Akka synchronizing timestamped messages from several actors - scala

Imagine the following architecture. There is an actor in akka that receives push messages via websocket. They have a timestamp and interval between those timestamps is 1 minute. Though the messages with the same timestamp can arrive multiple times via websocket. And then this messages are being broadcasted to as example three further actors (ma). They calculate metrics and push the messages further to the one actor(c).
For ma I defined a TimeSeriesBuffer that allows writing to the buffer only if entities have consequent timestamps. After successfull push to the buffer ma's emit metrics, that go to the c. c can only change it's state when it has all three metrics. Therefore I defined a trait Synchronizable and then a SynchronizableTimeSeriesBuffer with "master-slave" architecture.
On each push to every buffer a check is triggered in order to understand if there are new elements in the buffers of all three SynchronizableTimeSeriesBuffer with the same timestamp that can be emitted further to c as a single message.
So here are the questions:
1) Is it too complicated of a solution?
2) Is there a better way to do it in terms of scala and akka?
3) Why is it not so fast and not so parallel when messages in the system instead of being received "one by one" are loaded from db in a big batch and fed to the system in order to backtest the metrics. (one of the buffers is filling much faster than the others, while other one is at 0 length). I have an assumption it has something to do with akka's settings regarding dispatching/mailbox.
I created a gist with regarding code:
https://gist.github.com/ifif14/18b5f85cd638af7023462227cd595a2f
I would much appreciate the community's help in solving this nontrivial case.
Thanks in advance
Igor

Simplification
It seems like much of your architecture is designed to ensure that your message are sequentially ordered in time. Why not just add a simple Actor at the beginning that filters out duplicated messages? Then the rest of your system could be relatively simple.
As an example; given a message with timestamp
type Payload = ???
case class Message(timestamp : Long, payload : Payload)
You can write the filter Actor:
class FilterActor(ma : Iterable[ActorRef]) extends Actor {
var currentMaxTime = 0L
override def receive = {
case m : Message if m.timestamp > currentMaxTime => ma foreach (_ ! m)
case _ =>
}
}
Now you can eliminate all of the "TimeSeriesBuffer" and "Synchronizable" logic since you know that ma, and c, will only receive time-ordered messages.
Batch Processing
The likely reason why batch processing is not so concurrent is because the mailbox for your ma Actor is being filled up by the database query and whatever processing it is doing is slower than the processing for c. Therefore ma's mailbox continues to accumulate messages while c's mailbox remains relatively empty.
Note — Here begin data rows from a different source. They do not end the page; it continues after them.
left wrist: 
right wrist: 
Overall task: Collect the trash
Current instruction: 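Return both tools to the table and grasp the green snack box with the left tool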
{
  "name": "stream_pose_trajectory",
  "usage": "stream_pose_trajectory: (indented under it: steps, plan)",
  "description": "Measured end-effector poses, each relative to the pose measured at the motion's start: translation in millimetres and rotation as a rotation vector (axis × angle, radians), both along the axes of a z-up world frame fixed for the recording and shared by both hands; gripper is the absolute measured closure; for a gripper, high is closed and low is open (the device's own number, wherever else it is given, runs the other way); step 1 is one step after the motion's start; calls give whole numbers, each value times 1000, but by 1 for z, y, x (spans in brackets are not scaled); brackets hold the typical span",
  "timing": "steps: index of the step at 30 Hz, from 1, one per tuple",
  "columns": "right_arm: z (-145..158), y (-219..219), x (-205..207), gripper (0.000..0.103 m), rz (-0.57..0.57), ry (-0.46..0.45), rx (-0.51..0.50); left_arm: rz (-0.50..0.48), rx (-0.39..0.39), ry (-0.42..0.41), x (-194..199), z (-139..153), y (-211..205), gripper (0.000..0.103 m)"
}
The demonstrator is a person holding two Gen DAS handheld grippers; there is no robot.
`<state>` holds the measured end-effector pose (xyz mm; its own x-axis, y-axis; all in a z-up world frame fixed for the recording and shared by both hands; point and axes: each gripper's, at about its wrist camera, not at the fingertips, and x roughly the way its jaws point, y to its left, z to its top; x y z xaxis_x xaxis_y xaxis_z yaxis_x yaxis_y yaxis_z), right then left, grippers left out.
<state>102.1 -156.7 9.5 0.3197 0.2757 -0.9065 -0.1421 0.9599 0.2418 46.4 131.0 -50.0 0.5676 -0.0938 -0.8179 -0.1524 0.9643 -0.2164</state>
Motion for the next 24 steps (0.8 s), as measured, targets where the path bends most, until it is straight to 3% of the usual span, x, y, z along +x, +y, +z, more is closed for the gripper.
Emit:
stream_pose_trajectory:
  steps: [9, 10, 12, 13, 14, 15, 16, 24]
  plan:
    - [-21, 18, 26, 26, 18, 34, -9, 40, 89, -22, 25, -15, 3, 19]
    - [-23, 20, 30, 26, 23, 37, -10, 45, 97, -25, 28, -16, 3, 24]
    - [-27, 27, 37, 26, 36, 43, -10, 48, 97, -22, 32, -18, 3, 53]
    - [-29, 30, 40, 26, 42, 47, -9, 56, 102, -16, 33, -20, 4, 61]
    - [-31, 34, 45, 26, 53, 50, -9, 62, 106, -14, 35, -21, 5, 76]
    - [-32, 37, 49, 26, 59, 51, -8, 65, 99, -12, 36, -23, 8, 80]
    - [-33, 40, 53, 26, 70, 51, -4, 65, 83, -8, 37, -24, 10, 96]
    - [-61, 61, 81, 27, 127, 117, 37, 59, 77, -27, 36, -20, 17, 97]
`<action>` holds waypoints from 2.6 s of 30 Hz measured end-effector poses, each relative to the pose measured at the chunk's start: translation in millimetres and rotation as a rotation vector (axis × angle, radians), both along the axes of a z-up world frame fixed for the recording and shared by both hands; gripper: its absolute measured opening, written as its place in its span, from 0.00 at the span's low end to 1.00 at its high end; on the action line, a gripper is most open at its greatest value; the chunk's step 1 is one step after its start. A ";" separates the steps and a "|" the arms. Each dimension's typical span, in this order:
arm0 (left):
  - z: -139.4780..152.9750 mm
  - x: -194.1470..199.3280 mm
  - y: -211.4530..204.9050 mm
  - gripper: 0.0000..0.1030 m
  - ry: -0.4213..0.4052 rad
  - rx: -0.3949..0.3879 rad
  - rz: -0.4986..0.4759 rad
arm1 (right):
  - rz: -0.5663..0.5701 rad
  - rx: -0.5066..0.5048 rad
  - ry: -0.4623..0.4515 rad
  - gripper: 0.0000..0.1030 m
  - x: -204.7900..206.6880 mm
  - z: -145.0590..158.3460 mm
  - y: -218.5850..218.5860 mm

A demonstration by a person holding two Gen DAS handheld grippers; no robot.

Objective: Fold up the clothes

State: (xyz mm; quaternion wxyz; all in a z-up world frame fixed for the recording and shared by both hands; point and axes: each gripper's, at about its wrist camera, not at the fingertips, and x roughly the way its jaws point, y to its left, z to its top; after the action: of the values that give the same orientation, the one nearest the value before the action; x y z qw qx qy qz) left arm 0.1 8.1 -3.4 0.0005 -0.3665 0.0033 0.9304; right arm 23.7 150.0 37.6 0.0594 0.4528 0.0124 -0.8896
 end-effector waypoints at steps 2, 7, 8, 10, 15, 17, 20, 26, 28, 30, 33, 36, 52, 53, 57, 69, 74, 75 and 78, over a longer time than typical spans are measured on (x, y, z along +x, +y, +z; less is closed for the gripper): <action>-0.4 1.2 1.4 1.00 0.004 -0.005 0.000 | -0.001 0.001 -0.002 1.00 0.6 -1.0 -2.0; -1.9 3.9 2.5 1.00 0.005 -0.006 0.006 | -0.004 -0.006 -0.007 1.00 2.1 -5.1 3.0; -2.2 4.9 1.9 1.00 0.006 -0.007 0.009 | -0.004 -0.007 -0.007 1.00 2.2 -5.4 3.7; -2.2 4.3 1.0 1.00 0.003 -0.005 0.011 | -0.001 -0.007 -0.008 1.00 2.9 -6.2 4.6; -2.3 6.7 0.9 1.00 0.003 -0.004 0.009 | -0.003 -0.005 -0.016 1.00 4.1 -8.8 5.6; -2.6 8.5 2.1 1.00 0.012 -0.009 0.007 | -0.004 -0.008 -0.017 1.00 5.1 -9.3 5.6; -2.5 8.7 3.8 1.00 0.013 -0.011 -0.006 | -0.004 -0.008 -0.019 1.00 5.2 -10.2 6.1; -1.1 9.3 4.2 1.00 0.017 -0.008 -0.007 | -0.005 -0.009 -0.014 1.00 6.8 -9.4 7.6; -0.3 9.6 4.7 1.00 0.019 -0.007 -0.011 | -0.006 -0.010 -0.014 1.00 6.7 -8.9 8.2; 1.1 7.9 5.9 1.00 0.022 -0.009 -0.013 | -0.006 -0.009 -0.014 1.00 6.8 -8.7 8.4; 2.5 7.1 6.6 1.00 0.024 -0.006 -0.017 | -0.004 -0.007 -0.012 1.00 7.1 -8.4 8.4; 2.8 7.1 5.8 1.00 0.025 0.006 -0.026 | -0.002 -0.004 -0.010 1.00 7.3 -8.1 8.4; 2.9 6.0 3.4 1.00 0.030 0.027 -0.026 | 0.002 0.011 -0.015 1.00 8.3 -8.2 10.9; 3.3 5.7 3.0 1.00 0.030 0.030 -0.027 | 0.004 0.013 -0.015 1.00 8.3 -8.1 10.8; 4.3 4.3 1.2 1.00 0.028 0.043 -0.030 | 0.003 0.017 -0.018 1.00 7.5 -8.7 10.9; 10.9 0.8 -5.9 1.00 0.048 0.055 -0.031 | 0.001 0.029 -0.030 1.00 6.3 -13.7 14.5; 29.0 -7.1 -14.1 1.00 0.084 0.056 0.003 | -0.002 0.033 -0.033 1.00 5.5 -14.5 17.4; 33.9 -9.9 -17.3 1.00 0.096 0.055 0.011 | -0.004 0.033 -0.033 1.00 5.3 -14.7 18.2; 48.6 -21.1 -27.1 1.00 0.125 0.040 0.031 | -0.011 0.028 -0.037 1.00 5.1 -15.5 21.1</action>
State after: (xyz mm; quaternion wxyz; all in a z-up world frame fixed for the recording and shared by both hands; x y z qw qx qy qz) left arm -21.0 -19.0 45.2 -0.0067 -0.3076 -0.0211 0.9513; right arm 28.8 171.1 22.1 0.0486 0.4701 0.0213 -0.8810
Thanks so much for your answer. The part with cutting off is what I also implemented in Synchronizable Trait.
//clean up slaves. if their queue is behind masters latest element
master_last_timestamp match {
case Some(ts) => {
slaves.foreach { s =>
while ( s.queue.length > 0 && s.getElementTimestamp(s.queue.front) < ts ) {
s.dequeue()
}
// val els = s.dequeueAll { queue_el => s.getElementTimestamp(queue_el) < ts }
}
}
case _ => Unit
}
The reason why I started to implement the buffer is because I feel like I will be using it a lot in the system and I don't think to write this part for each actor I will be using. Seems easier to have a blueprint that does it.
But a more important reason is that for some reason one buffer is either being filled much slower or not at all than the other two. Though they are being filled by the same actors!! (just different instances, and computation time should be pretty much the same) And then after two other actors emitted all messages that were "passed" from the database the third one starts receiving it. It feels to me that this one actor is just not getting processor time. So I think it's a dispatcher's setting that can affect this. Are you familiar with this?
Also I would expect dispatcher work more like round-robin, given each process a little of execution time, but it ends up serving only limited amount of actors and then jumping to the next ones. Although they sort of have to receive initial messages at the same time since there is a broadcaster.
I read akka documentation on dispatchers and mailboxes, but I still don't understand how to do it.
Thank you
Igor

Related

Efficient processing of custom data by actors

I am an Akka newbie trying things out for a particular problem. I am trying to write code for an actor system which would efficiently process custom data coming from multiple clients in the form of events. By custom data, I mean, the content and structure of the data would vary between events from the same client (e.g., we might have instrumented to drop 5 events containing 5 different piece of information for the same client), and between events from different clients (e.g., we might be capturing completely different set of information from one client vs. another). I am wondering what would be a good way to use actor-based processing for this type of scenarios.
This are the alternatives what I have thought so far:
(A) I will write an actor which would load client-specific processor class through reflection, based on the client whose event is being processed. The client-specific processor class would contain logic corresponding to all the type of events that would be received for that client. I will initiate 'n' instances of this actor.
context.actorOf(Props[CustomEventProcessor].withRouter(RoundRobinPool(nrOfInstances = 100)), name = "CustomProcessor")
(B) I will write actors for each client, each containing logic corresponding to all the type of events that would be received for that client. I will initiate 'n' instances of each of these actors.
context.actorOf(Props[CleintXEventProcessor].withRouter(RoundRobinPool(nrOfInstances = 50)), name = "ClientXCustomProcessor")
context.actorOf(Props[CleintYEventProcessor].withRouter(RoundRobinPool(nrOfInstances = 50)), name = "ClientYCustomProcessor")
At this point, I have a few questions:
Would [A] be slower compared to [B] becuase [A] is using reflection? I am assuming that once an actor instance has finished processing a particular event, it dies, so the next actor instance processing an event from the same client would have to start with loading the processor class again. Is this assumption correct?
Given a specific event flow pattern, would a system based on [B] have a heavier runtime memory footprint compared to [A] becuase now each actor for each client can have multiple instances of them in memory?
Any other way to approach this problem?
Thanks for any pointers.
Well,
It could be a bit slower, but I think not really noticeable. And no, you don't have to kill actors between events.
No, because single actor takes like 400 bytes in memory, so you can create a single actor for each event, not only one actor per client.
Yes, via Reactive Streams which I think is a bit clearer solution than actors, but Akka Streams are still experimental, and it may be a bit harder to learn than actors. But you'll have backpressure for free if its needed.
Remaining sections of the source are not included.